**Problem description:**
Nothing but the lines from the one with "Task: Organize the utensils" down to the one with "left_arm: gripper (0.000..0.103" should be returned, exactly and with both ends included, from the material below.

**Data listing:**
>>>>

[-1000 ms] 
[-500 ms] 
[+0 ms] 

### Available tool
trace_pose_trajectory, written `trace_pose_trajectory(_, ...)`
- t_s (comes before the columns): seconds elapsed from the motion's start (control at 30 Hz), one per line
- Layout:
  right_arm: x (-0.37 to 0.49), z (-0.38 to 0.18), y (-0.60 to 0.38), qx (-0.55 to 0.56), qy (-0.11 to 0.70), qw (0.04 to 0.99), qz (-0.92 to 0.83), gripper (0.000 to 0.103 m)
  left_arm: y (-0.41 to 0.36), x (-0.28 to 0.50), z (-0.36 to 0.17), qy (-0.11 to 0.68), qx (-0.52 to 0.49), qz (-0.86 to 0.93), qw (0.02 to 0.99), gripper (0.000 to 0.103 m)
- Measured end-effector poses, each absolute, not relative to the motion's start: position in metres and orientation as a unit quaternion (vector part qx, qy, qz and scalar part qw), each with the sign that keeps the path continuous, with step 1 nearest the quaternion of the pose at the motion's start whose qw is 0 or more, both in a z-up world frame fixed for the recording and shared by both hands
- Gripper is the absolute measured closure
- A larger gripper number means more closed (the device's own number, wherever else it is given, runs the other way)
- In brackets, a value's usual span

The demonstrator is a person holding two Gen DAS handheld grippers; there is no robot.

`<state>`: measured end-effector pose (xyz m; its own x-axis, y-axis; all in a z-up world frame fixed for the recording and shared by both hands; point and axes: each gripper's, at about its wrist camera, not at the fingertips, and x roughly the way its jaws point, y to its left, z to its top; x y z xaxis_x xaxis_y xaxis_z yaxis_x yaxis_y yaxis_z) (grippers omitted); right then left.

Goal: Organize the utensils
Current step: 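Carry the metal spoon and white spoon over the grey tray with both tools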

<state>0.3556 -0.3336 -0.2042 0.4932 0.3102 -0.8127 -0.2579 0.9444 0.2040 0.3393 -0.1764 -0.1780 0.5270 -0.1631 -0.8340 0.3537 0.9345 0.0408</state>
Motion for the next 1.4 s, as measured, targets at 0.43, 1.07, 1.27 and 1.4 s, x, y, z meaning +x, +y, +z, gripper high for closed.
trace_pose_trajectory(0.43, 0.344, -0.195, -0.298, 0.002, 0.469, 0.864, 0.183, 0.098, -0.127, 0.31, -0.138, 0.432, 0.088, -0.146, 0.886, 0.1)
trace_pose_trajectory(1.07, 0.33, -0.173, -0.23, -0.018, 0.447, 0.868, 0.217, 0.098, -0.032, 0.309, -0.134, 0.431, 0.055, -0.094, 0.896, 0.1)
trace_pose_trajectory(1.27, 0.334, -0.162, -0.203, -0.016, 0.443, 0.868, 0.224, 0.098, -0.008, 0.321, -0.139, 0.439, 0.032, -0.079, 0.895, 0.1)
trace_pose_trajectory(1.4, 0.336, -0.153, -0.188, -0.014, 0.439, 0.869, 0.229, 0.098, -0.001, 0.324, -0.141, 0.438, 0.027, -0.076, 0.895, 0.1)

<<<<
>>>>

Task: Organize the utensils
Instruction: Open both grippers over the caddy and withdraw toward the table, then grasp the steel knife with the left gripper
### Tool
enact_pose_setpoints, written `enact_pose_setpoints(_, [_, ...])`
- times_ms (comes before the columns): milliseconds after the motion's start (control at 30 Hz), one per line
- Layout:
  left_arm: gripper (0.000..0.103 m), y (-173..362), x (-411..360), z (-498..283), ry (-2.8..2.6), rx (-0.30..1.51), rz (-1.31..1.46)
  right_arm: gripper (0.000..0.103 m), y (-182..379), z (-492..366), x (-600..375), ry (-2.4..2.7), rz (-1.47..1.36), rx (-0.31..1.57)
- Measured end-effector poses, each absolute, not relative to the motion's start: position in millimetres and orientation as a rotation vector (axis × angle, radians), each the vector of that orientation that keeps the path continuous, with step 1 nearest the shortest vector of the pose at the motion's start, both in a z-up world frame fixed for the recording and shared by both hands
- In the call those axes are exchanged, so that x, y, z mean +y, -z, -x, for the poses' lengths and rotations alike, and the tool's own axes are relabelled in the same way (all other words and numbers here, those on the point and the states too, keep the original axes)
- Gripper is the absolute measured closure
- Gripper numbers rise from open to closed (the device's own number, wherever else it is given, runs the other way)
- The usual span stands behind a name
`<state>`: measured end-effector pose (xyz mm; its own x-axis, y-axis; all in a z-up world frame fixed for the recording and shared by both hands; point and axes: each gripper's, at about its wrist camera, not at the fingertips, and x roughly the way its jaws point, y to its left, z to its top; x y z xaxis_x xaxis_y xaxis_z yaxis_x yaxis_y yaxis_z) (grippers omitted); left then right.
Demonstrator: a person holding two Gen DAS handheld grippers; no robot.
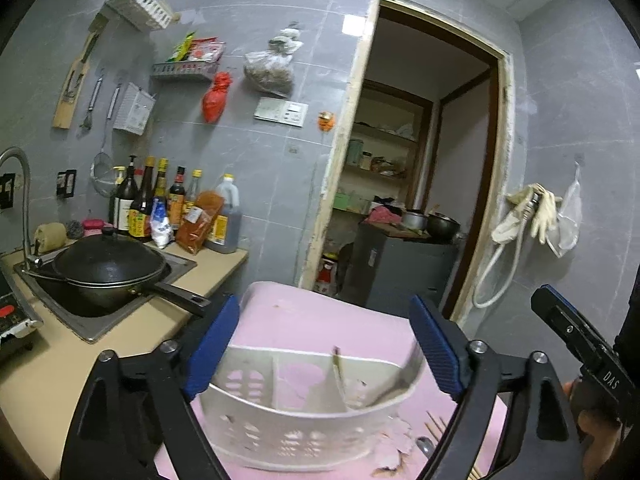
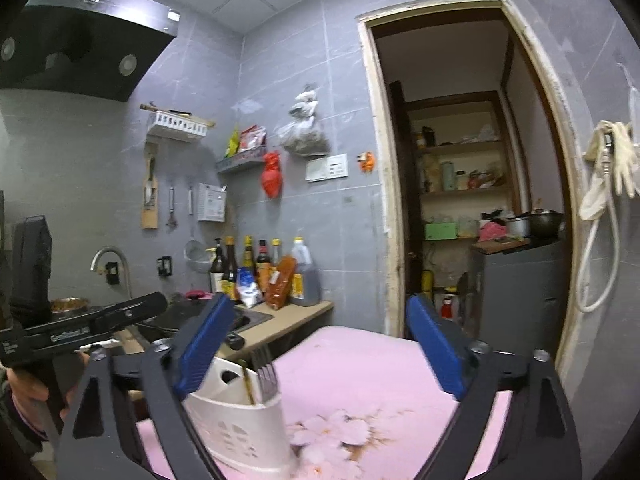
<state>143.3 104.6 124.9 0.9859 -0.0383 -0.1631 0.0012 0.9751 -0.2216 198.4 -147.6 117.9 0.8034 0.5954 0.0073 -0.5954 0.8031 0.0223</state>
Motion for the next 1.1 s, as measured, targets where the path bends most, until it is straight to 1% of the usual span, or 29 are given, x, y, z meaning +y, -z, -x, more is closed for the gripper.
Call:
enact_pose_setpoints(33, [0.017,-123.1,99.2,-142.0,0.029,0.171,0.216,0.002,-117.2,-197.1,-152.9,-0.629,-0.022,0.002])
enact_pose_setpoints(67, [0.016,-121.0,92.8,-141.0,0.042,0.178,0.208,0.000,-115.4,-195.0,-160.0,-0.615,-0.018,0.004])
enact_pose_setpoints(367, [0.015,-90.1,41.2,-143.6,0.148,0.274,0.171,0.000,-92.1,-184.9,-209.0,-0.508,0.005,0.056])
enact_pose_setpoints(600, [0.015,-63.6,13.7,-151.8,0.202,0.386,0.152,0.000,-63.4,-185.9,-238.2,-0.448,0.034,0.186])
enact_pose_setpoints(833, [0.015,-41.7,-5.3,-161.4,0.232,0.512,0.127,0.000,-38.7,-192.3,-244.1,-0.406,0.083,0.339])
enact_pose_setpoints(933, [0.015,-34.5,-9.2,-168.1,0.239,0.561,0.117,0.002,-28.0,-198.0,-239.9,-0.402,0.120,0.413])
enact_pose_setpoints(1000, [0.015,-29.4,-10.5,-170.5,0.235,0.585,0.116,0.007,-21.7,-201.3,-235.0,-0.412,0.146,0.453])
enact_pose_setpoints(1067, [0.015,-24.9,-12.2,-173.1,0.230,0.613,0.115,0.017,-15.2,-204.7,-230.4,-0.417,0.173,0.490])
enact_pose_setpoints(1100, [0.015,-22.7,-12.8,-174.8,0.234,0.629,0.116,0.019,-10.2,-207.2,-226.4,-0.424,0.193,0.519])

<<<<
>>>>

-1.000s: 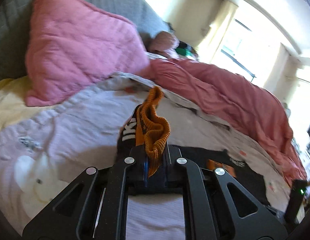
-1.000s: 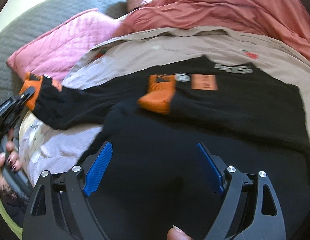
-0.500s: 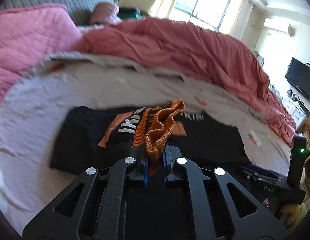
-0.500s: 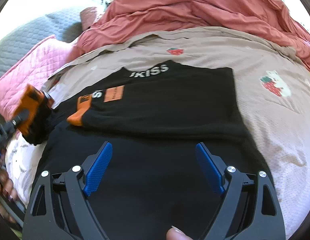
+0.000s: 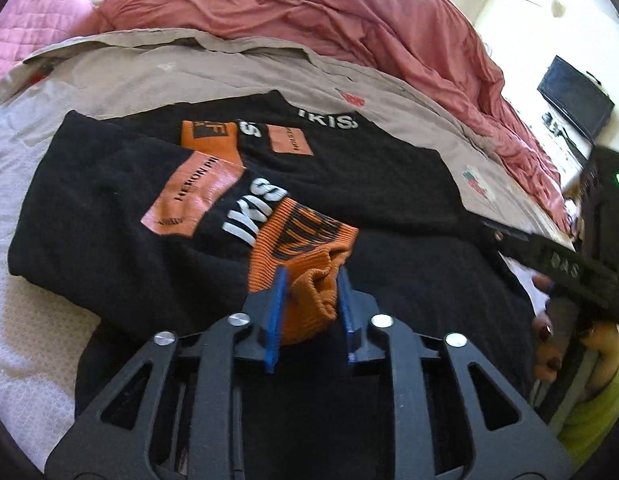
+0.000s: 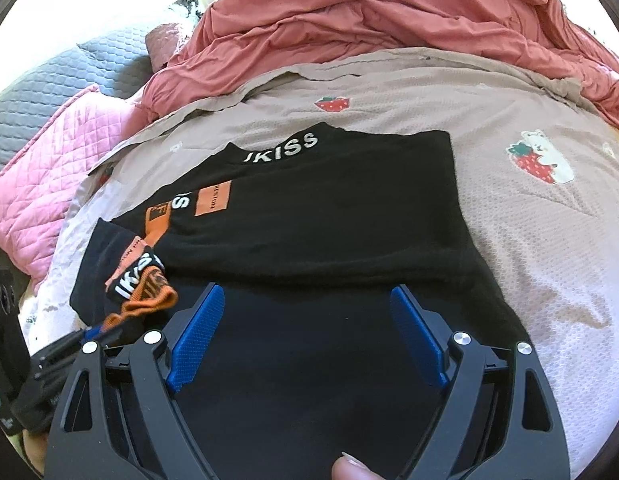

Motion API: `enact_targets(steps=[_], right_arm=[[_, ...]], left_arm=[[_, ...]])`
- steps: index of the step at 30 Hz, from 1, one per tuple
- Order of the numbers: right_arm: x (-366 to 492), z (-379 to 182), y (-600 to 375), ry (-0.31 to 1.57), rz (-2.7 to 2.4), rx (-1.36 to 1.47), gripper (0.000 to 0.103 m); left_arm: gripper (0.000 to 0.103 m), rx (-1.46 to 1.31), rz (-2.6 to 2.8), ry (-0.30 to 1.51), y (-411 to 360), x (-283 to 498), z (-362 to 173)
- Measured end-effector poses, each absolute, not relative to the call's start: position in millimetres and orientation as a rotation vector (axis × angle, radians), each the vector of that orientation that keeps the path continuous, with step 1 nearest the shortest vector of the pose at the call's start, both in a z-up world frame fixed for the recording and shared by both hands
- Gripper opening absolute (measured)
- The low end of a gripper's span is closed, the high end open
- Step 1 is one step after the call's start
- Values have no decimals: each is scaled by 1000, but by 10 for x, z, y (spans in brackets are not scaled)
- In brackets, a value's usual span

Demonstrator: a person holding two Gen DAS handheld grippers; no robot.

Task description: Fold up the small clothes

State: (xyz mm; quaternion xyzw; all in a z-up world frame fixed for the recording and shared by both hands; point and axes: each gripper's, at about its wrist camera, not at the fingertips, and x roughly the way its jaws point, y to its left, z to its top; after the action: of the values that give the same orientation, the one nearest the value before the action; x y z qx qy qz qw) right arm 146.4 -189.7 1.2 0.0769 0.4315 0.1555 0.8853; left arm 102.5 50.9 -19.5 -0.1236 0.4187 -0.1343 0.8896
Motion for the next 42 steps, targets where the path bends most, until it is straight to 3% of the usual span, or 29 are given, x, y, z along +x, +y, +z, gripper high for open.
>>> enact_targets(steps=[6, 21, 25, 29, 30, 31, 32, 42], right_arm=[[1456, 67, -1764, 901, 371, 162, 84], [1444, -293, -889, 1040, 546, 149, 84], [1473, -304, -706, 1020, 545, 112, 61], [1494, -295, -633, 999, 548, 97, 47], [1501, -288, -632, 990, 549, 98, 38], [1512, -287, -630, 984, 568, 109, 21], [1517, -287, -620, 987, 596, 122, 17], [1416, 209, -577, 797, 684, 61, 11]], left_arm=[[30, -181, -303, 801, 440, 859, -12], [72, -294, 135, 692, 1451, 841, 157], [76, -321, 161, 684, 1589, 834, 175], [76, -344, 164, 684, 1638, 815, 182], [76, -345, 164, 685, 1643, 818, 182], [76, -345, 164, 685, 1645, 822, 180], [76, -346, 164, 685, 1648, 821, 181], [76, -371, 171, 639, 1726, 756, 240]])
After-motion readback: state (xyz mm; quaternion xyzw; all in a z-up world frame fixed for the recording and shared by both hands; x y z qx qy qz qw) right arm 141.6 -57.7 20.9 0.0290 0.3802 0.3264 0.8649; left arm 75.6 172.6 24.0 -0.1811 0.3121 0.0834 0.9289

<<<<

**Your solution:**
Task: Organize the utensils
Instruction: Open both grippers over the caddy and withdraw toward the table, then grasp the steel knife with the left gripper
### Tool
enact_pose_setpoints, written `enact_pose_setpoints(_, [_, ...])`
- times_ms (comes before the columns): milliseconds after the motion's start (control at 30 Hz), one per line
- Layout:
  left_arm: gripper (0.000..0.103 m), y (-173..362), x (-411..360), z (-498..283), ry (-2.8..2.6), rx (-0.30..1.51), rz (-1.31..1.46)

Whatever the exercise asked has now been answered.